_Exercise:_
Pull every line containing the word "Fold" out of the material below.

_Records to use:_
■ ■ ■ ■

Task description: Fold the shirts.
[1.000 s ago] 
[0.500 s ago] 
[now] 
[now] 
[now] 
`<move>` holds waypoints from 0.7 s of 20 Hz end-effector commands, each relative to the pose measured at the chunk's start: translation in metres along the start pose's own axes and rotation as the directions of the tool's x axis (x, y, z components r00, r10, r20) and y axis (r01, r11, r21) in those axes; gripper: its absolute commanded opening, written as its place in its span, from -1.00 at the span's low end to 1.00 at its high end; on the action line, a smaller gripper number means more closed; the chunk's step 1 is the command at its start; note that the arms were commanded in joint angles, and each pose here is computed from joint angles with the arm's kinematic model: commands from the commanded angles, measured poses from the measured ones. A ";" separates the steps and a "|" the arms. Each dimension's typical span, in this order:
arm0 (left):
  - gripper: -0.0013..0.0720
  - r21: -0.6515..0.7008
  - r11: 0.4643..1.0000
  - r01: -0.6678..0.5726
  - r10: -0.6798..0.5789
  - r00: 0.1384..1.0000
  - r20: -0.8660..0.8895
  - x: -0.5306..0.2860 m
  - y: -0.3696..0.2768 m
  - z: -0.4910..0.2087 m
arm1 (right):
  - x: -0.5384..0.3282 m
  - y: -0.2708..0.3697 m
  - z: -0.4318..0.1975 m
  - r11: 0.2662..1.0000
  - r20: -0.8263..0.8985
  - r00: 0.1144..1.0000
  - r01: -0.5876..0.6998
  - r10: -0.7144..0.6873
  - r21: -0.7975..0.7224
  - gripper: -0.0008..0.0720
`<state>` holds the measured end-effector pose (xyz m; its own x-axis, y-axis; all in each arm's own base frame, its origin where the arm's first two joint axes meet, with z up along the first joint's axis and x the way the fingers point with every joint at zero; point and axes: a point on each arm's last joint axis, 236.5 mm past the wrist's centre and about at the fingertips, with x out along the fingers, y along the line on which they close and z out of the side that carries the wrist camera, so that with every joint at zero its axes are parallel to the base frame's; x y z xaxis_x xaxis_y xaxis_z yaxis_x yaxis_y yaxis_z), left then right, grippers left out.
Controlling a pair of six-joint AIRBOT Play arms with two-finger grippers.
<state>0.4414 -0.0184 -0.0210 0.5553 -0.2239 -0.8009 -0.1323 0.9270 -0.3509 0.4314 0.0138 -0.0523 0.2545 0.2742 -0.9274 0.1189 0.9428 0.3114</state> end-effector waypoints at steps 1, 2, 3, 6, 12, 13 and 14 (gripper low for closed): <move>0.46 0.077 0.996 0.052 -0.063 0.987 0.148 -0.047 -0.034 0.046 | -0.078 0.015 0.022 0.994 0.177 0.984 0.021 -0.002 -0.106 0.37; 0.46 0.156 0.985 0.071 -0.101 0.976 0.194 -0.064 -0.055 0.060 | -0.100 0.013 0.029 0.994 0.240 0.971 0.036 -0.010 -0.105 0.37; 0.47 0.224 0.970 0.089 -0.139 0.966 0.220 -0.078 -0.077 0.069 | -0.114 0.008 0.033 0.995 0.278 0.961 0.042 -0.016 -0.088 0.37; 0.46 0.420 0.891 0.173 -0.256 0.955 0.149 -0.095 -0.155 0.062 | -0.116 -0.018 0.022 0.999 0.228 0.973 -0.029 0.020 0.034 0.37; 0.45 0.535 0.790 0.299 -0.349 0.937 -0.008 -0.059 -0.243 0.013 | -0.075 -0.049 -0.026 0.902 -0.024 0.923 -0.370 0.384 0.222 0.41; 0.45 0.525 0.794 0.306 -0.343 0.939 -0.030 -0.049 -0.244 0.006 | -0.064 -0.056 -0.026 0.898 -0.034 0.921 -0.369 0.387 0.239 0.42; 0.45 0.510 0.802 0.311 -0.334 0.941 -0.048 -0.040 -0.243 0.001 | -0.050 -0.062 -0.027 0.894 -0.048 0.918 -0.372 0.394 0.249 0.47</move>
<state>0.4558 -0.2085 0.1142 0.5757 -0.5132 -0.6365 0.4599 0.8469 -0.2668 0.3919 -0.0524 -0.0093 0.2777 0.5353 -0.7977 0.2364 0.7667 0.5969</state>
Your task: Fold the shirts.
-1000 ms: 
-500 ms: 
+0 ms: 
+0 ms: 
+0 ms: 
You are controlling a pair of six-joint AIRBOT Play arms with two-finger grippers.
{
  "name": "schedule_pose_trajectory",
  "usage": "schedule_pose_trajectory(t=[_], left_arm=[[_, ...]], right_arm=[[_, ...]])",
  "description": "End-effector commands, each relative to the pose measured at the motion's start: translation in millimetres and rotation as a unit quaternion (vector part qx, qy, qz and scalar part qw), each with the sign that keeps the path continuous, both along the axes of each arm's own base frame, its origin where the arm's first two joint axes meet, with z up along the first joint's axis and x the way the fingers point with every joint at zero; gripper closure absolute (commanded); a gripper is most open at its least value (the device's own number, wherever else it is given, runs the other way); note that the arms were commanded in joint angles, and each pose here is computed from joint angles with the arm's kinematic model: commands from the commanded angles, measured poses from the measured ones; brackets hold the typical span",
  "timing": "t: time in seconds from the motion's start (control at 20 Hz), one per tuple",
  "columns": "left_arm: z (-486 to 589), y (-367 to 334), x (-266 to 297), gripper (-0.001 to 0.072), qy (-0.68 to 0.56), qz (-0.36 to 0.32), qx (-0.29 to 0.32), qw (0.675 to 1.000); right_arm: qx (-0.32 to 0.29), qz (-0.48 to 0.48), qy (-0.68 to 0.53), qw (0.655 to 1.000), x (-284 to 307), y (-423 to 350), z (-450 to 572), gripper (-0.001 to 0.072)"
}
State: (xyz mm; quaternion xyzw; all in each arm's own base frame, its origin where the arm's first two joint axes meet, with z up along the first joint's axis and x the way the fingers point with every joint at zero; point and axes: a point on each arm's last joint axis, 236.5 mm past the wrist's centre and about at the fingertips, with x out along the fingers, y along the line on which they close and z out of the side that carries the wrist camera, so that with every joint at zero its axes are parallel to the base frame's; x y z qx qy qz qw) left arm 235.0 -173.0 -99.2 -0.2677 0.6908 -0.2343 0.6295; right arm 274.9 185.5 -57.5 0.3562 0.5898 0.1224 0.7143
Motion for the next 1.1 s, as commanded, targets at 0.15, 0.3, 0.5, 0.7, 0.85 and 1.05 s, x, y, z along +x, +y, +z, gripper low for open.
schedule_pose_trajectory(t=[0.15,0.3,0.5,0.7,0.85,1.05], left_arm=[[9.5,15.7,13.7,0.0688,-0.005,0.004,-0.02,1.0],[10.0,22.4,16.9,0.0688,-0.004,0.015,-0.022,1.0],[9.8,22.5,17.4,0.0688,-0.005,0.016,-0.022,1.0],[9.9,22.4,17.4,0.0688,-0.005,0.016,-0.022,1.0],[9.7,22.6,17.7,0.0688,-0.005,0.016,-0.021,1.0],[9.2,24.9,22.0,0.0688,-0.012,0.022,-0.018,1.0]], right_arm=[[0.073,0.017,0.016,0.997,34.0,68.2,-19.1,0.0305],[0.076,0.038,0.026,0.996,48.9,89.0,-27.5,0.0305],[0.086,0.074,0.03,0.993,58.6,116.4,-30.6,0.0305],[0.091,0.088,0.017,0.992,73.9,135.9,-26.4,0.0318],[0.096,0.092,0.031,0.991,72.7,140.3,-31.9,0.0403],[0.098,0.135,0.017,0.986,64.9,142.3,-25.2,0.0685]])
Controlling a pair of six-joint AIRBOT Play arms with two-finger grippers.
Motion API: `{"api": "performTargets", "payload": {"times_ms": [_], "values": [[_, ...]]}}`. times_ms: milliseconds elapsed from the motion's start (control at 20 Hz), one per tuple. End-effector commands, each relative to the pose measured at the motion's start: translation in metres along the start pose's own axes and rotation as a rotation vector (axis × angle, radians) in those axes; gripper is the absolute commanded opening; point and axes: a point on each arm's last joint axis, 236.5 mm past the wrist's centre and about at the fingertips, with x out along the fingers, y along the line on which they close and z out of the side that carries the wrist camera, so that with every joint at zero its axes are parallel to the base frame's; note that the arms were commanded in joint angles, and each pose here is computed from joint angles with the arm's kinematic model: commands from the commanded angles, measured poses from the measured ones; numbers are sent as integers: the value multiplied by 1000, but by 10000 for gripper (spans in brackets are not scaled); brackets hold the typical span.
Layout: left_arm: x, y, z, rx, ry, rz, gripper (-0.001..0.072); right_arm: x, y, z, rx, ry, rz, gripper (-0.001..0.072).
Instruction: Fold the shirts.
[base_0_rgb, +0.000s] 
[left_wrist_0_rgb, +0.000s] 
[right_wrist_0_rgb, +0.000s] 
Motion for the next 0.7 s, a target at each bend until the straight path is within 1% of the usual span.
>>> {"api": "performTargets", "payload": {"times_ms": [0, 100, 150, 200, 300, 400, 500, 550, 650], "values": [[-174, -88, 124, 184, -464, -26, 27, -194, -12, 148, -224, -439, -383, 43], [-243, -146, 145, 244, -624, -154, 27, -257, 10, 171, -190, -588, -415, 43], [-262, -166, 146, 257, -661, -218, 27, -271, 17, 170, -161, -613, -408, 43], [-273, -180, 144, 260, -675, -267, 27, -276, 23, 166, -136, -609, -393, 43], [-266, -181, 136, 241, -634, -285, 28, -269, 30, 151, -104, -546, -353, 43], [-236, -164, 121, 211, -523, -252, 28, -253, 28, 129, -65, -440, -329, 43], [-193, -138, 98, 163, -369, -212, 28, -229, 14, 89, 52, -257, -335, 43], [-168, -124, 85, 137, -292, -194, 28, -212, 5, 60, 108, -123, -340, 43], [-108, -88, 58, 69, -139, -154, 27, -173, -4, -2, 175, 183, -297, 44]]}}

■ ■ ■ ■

_Answer to the exercise:_
Task description: Fold the shirts.
Your task: Fold the shirts.
Instruction: Fold the shirts.

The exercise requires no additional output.